▶ [Instructions to follow]: From the records below, transcribe exactly the lines that begin at the line with "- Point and" and end at the line with "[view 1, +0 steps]", both included.

▶ [Provided records]:
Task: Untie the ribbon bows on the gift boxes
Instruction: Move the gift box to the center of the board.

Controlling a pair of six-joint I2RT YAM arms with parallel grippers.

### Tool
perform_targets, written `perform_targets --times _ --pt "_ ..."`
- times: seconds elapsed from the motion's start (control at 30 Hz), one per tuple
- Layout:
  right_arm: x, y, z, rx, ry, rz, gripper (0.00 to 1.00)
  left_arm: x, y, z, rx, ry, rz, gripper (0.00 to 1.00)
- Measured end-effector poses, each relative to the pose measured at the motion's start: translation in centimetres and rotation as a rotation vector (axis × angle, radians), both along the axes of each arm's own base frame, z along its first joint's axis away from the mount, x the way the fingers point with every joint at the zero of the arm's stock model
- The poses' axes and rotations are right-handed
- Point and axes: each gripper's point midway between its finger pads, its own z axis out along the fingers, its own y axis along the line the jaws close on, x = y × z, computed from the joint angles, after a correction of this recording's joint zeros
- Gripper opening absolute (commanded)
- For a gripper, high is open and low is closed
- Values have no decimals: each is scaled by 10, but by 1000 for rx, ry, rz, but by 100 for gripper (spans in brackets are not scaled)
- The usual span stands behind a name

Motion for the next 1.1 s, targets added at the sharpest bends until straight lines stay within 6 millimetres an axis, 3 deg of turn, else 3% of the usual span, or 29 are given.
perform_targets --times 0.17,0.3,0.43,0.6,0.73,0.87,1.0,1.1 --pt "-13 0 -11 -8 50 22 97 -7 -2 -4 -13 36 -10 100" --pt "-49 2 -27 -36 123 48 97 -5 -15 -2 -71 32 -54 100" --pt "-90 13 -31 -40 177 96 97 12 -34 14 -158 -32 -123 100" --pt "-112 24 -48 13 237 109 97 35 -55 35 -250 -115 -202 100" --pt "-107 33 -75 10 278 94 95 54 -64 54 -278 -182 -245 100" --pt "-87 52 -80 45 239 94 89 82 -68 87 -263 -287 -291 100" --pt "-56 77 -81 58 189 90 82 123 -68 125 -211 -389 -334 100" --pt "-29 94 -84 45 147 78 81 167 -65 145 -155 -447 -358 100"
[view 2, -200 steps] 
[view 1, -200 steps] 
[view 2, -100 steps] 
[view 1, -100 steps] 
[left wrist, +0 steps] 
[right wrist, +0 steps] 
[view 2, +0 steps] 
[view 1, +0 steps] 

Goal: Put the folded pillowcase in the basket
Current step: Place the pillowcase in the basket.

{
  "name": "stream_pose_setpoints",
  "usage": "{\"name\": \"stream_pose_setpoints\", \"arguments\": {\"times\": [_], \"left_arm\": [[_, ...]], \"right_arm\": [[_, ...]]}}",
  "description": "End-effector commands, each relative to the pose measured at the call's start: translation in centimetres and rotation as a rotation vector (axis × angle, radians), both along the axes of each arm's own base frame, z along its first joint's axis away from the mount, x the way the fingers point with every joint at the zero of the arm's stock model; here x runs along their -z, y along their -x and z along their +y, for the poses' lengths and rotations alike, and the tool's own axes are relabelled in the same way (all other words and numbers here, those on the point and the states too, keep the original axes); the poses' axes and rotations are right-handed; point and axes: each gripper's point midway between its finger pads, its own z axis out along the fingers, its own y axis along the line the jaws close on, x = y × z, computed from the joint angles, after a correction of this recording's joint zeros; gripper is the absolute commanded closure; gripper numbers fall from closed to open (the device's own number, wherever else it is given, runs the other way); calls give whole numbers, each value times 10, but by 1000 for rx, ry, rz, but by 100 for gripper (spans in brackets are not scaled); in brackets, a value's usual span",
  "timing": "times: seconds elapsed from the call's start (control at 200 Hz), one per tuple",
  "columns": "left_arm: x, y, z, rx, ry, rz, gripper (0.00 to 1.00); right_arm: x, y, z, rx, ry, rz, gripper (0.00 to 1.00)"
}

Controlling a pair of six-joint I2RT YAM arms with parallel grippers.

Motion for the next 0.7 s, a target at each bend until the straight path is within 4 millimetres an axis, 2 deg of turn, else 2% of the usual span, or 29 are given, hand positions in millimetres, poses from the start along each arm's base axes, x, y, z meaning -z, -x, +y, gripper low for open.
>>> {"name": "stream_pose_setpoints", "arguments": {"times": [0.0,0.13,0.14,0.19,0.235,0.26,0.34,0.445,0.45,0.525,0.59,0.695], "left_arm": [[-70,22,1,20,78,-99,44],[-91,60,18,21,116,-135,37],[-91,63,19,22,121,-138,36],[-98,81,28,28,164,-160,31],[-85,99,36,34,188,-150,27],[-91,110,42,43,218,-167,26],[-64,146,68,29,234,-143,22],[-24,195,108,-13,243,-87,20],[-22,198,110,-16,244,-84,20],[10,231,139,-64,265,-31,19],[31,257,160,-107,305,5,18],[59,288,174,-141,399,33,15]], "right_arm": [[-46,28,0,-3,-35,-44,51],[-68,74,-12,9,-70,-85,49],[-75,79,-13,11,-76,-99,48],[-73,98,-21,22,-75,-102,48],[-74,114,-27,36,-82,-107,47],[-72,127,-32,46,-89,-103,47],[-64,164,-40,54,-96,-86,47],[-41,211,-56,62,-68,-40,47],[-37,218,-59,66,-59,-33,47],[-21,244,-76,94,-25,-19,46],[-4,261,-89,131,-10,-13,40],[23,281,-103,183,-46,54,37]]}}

▶ [Solution to this exercise]:
- Point and axes: each gripper's point midway between its finger pads, its own z axis out along the fingers, its own y axis along the line the jaws close on, x = y × z, computed from the joint angles, after a correction of this recording's joint zeros
- Gripper opening absolute (commanded)
- For a gripper, high is open and low is closed
- Values have no decimals: each is scaled by 10, but by 1000 for rx, ry, rz, but by 100 for gripper (spans in brackets are not scaled)
- The usual span stands behind a name

Motion for the next 1.1 s, targets added at the sharpest bends until straight lines stay within 6 millimetres an axis, 3 deg of turn, else 3% of the usual span, or 29 are given.
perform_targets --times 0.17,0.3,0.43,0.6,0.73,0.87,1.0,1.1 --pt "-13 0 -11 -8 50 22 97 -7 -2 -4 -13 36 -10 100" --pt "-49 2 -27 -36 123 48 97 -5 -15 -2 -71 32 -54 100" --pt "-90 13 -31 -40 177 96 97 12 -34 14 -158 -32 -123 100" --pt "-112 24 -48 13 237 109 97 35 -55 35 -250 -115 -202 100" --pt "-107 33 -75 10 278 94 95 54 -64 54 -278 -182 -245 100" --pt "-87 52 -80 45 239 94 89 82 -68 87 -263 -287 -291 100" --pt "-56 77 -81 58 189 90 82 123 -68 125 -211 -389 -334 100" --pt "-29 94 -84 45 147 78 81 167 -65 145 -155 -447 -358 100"
[view 2, -200 steps] 
[view 1, -200 steps] 
[view 2, -100 steps] 
[view 1, -100 steps] 
[left wrist, +0 steps] 
[right wrist, +0 steps] 
[view 2, +0 steps] 
[view 1, +0 steps] 

For this exercise, nothing further remains to be done.